In 1956, the National Bank called attention to impending crisis by issuing a report delineating the consequences for living standards if dependence on sugar were to continue. With the benefit of hindsight they observed that in 1955 Cuba would have needed a sugar harvest of more than 7 million tons to have maintained 1947 standards of living. In actuality, the 1955 harvest was less than 5 million tons.
The centrality of sugar underscored a structural crisis of economic stagnation, affecting other Cuban exports as well. For example, under the Sugar Act of 1956, the United States formally secured a Cuban commitment to purchase rice in exchange for continued preferential treatment of sugar.
Between 1955 and 1959, rice imports grew by more than 40 percent with Cuba purchasing approximately 70 percent of all US rice exports. The relationship became so institutionalized that soon Cuba’s state banks refused funding for domestic rice production.
Clearly, the Cuban-US reciprocity mentality dictated that safe-guarding the country’s sugar quota in the US market was the priority. Internal sugar interests resisted reforms aimed at protecting the Cuban market for national industry for fear that the United States would lessen the preferential treatment of sugar.

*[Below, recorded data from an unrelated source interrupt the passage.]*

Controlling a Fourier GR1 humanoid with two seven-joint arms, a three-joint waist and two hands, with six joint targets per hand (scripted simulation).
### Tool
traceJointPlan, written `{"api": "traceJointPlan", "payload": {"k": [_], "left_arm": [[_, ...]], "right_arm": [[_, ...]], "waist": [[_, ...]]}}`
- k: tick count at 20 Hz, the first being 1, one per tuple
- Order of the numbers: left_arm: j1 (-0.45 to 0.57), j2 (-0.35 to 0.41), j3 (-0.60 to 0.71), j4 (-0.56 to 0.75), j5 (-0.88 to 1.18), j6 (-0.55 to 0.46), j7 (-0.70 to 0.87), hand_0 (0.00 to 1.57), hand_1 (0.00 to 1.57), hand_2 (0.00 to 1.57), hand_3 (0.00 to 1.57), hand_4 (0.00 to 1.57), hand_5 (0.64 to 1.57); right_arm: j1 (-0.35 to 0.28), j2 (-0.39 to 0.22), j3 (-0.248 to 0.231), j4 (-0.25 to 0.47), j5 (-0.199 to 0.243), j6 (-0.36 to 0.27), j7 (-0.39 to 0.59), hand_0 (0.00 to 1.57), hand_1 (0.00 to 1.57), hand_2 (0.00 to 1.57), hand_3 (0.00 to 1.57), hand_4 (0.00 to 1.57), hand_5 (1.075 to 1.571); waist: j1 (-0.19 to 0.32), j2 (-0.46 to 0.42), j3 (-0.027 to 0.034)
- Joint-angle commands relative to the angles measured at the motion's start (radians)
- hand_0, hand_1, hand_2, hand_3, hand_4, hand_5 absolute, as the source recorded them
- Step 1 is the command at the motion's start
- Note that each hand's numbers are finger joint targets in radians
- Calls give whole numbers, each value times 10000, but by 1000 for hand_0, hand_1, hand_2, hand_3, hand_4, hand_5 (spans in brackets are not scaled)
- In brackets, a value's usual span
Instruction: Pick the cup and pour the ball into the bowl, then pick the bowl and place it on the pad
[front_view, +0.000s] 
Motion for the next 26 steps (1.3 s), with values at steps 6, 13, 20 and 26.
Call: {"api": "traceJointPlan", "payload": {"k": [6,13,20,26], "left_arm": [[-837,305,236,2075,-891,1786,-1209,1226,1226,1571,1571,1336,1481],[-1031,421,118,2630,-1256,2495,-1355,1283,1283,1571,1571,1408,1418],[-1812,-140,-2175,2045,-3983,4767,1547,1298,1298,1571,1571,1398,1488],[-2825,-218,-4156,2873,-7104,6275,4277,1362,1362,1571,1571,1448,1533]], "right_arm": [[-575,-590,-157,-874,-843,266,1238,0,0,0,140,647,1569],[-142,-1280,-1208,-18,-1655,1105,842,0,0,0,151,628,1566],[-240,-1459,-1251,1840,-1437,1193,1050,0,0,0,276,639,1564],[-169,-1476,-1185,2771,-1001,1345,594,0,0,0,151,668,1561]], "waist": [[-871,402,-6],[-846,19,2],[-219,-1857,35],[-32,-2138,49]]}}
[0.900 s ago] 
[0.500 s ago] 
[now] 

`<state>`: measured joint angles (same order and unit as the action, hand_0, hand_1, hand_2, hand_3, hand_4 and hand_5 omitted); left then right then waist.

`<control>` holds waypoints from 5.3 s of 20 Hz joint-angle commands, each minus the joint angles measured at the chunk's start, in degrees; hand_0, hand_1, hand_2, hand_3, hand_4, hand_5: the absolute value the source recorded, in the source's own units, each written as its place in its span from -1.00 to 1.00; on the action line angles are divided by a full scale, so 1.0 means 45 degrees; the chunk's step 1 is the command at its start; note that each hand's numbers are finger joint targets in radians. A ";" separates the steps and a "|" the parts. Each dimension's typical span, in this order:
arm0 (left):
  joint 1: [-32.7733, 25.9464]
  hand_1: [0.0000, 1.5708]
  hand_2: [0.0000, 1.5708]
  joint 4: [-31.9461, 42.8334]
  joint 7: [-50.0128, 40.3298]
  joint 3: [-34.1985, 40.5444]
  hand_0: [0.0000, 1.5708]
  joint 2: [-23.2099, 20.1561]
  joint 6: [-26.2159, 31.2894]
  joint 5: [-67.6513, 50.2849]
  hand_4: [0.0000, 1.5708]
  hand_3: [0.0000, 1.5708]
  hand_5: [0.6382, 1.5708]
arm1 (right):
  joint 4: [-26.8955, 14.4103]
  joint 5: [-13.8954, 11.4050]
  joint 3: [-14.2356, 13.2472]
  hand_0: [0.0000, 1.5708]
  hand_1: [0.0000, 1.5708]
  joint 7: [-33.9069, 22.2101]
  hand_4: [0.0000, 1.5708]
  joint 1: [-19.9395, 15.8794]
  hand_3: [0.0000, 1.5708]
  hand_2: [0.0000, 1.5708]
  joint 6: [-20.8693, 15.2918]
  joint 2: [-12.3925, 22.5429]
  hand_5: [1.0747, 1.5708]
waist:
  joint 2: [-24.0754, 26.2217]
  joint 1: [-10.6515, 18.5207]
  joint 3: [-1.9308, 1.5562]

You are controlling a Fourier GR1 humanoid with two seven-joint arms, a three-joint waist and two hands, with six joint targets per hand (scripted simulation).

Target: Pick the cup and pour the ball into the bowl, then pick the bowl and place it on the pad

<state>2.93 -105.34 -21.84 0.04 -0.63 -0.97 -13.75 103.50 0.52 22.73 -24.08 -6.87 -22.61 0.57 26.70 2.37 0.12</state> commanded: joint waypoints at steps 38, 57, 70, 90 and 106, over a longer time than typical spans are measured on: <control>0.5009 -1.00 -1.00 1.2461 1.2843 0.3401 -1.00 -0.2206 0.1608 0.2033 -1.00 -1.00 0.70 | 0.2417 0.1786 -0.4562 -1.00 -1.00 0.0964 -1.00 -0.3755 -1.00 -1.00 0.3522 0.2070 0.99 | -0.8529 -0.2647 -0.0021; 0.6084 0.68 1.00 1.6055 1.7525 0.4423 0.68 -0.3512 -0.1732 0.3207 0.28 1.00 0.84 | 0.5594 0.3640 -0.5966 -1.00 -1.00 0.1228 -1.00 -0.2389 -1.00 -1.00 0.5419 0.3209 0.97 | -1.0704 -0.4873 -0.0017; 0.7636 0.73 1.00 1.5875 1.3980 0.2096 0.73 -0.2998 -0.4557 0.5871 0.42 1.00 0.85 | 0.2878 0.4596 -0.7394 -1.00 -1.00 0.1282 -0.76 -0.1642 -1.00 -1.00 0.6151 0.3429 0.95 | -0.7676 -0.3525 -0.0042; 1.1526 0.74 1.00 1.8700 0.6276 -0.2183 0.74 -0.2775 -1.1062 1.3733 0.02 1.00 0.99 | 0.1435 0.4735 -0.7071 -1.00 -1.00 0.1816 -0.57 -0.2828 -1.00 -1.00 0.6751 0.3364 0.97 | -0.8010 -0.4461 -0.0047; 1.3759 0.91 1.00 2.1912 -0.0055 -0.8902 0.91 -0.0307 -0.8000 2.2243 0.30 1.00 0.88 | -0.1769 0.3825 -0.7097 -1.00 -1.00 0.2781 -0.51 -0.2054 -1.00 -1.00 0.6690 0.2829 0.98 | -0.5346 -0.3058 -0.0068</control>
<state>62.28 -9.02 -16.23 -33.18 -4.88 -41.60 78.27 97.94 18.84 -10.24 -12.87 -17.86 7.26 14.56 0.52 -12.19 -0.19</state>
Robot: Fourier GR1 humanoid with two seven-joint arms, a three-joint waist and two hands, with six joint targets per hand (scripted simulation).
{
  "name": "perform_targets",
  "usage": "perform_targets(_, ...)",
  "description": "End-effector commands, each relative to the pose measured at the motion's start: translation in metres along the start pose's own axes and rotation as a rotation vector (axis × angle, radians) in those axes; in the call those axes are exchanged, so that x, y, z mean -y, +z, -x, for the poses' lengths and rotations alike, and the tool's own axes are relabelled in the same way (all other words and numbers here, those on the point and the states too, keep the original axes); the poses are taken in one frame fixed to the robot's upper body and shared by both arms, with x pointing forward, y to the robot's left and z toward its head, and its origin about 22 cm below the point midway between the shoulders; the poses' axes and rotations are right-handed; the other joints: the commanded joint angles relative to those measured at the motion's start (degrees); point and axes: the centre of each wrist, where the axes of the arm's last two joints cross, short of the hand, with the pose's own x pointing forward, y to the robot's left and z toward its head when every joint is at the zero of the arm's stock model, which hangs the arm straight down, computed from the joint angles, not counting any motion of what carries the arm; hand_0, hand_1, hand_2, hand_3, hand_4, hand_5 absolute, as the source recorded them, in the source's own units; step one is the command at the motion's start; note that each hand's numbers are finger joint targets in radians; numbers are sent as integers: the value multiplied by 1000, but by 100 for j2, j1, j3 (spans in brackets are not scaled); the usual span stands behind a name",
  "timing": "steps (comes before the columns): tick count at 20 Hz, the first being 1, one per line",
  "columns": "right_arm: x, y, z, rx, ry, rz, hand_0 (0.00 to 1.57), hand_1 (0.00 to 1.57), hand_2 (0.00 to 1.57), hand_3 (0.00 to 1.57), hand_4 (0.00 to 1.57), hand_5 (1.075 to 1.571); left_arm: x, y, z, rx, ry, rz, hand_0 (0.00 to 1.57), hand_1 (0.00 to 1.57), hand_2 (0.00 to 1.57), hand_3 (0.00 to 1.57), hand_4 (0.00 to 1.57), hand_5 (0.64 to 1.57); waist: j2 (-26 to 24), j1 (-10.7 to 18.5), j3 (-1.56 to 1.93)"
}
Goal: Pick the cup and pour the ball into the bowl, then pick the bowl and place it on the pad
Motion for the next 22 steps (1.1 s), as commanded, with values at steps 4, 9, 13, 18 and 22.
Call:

In addition to sugar, there were many other links to the American economy. So many, in fact, that Havana’s relationship with the United States was noted for its dependent economic–rather than militaristic–aspects.
The dependency relationship was geographically expressed by the city’s proximity to the Florida peninsula which provided highly accessible markets and quick turnaround time for supplies and inventory.
By the mid-1950s, the US Department of Commerce estimated combined Cuban short-term assets and long-term investments in the United States at $312 million, of which $265 million were in the form of short term assets, especially real estate.
While Cubans favored the markets in New York and South Florida, Americans were investing heavily in Cuba, especially in Havana.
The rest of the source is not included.